* **ASSIGNMENT**
Set down all the data again. Change nothing.
#### DATA SHOWN
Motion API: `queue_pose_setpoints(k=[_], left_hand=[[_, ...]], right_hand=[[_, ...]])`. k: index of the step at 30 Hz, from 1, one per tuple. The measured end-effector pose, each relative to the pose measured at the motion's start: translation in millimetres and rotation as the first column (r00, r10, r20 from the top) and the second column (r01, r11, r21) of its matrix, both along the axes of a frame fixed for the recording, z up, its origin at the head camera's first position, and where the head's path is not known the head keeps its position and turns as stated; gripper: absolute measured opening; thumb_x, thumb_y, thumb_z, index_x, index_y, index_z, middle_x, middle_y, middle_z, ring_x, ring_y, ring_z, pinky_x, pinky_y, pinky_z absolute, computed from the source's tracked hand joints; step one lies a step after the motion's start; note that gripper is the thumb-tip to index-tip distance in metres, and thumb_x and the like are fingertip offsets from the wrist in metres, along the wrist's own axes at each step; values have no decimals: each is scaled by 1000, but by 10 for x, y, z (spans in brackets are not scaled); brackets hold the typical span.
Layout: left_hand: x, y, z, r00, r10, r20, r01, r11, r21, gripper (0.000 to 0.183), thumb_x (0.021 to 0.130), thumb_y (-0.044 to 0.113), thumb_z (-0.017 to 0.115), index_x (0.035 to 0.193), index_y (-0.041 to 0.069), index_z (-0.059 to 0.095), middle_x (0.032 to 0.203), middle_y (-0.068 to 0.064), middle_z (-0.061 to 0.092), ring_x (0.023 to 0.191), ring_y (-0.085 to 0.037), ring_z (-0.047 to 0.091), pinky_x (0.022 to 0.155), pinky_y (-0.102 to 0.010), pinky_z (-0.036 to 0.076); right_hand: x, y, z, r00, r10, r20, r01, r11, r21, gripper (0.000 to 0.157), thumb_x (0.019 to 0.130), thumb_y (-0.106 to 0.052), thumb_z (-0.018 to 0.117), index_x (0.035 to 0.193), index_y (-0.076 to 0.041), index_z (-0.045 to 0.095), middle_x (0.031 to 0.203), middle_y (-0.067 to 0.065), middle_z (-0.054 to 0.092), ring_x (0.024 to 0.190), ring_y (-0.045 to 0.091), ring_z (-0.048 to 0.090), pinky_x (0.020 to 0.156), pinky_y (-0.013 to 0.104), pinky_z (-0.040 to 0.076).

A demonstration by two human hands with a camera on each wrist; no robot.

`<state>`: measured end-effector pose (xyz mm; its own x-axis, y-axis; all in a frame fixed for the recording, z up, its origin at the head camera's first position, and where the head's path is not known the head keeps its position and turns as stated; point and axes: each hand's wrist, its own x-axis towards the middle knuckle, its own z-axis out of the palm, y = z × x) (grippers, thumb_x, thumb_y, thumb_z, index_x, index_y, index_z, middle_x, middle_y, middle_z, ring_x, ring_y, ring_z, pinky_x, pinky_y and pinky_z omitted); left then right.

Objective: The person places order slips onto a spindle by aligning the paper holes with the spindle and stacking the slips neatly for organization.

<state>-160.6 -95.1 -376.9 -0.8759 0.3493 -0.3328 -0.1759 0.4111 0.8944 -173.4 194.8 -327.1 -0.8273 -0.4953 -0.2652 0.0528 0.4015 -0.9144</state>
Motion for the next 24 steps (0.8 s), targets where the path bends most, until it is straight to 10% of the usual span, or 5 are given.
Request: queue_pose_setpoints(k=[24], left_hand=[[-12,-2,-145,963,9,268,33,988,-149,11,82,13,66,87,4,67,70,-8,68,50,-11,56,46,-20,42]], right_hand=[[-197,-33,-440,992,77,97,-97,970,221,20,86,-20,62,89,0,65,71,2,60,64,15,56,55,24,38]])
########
* **PROBLEM SOLUTION**
Motion API: `queue_pose_setpoints(k=[_], left_hand=[[_, ...]], right_hand=[[_, ...]])`. k: index of the step at 30 Hz, from 1, one per tuple. The measured end-effector pose, each relative to the pose measured at the motion's start: translation in millimetres and rotation as the first column (r00, r10, r20 from the top) and the second column (r01, r11, r21) of its matrix, both along the axes of a frame fixed for the recording, z up, its origin at the head camera's first position, and where the head's path is not known the head keeps its position and turns as stated; gripper: absolute measured opening; thumb_x, thumb_y, thumb_z, index_x, index_y, index_z, middle_x, middle_y, middle_z, ring_x, ring_y, ring_z, pinky_x, pinky_y, pinky_z absolute, computed from the source's tracked hand joints; step one lies a step after the motion's start; note that gripper is the thumb-tip to index-tip distance in metres, and thumb_x and the like are fingertip offsets from the wrist in metres, along the wrist's own axes at each step; values have no decimals: each is scaled by 1000, but by 10 for x, y, z (spans in brackets are not scaled); brackets hold the typical span.
Layout: left_hand: x, y, z, r00, r10, r20, r01, r11, r21, gripper (0.000 to 0.183), thumb_x (0.021 to 0.130), thumb_y (-0.044 to 0.113), thumb_z (-0.017 to 0.115), index_x (0.035 to 0.193), index_y (-0.041 to 0.069), index_z (-0.059 to 0.095), middle_x (0.032 to 0.203), middle_y (-0.068 to 0.064), middle_z (-0.061 to 0.092), ring_x (0.023 to 0.191), ring_y (-0.085 to 0.037), ring_z (-0.047 to 0.091), pinky_x (0.022 to 0.155), pinky_y (-0.102 to 0.010), pinky_z (-0.036 to 0.076); right_hand: x, y, z, r00, r10, r20, r01, r11, r21, gripper (0.000 to 0.157), thumb_x (0.019 to 0.130), thumb_y (-0.106 to 0.052), thumb_z (-0.018 to 0.117), index_x (0.035 to 0.193), index_y (-0.076 to 0.041), index_z (-0.045 to 0.095), middle_x (0.031 to 0.203), middle_y (-0.067 to 0.065), middle_z (-0.054 to 0.092), ring_x (0.024 to 0.190), ring_y (-0.045 to 0.091), ring_z (-0.048 to 0.090), pinky_x (0.020 to 0.156), pinky_y (-0.013 to 0.104), pinky_z (-0.040 to 0.076).

A demonstration by two human hands with a camera on each wrist; no robot.

`<state>`: measured end-effector pose (xyz mm; its own x-axis, y-axis; all in a frame fixed for the recording, z up, its origin at the head camera's first position, and where the head's path is not known the head keeps its position and turns as stated; point and axes: each hand's wrist, its own x-axis towards the middle knuckle, its own z-axis out of the palm, y = z × x) (grippers, thumb_x, thumb_y, thumb_z, index_x, index_y, index_z, middle_x, middle_y, middle_z, ring_x, ring_y, ring_z, pinky_x, pinky_y and pinky_z omitted); left then right.

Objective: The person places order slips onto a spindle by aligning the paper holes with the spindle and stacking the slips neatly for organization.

<state>-160.6 -95.1 -376.9 -0.8759 0.3493 -0.3328 -0.1759 0.4111 0.8944 -173.4 194.8 -327.1 -0.8273 -0.4953 -0.2652 0.0528 0.4015 -0.9144</state>
Motion for the next 24 steps (0.8 s), targets where the path bends most, until it is straight to 10% of the usual span, or 5 are given.
Request: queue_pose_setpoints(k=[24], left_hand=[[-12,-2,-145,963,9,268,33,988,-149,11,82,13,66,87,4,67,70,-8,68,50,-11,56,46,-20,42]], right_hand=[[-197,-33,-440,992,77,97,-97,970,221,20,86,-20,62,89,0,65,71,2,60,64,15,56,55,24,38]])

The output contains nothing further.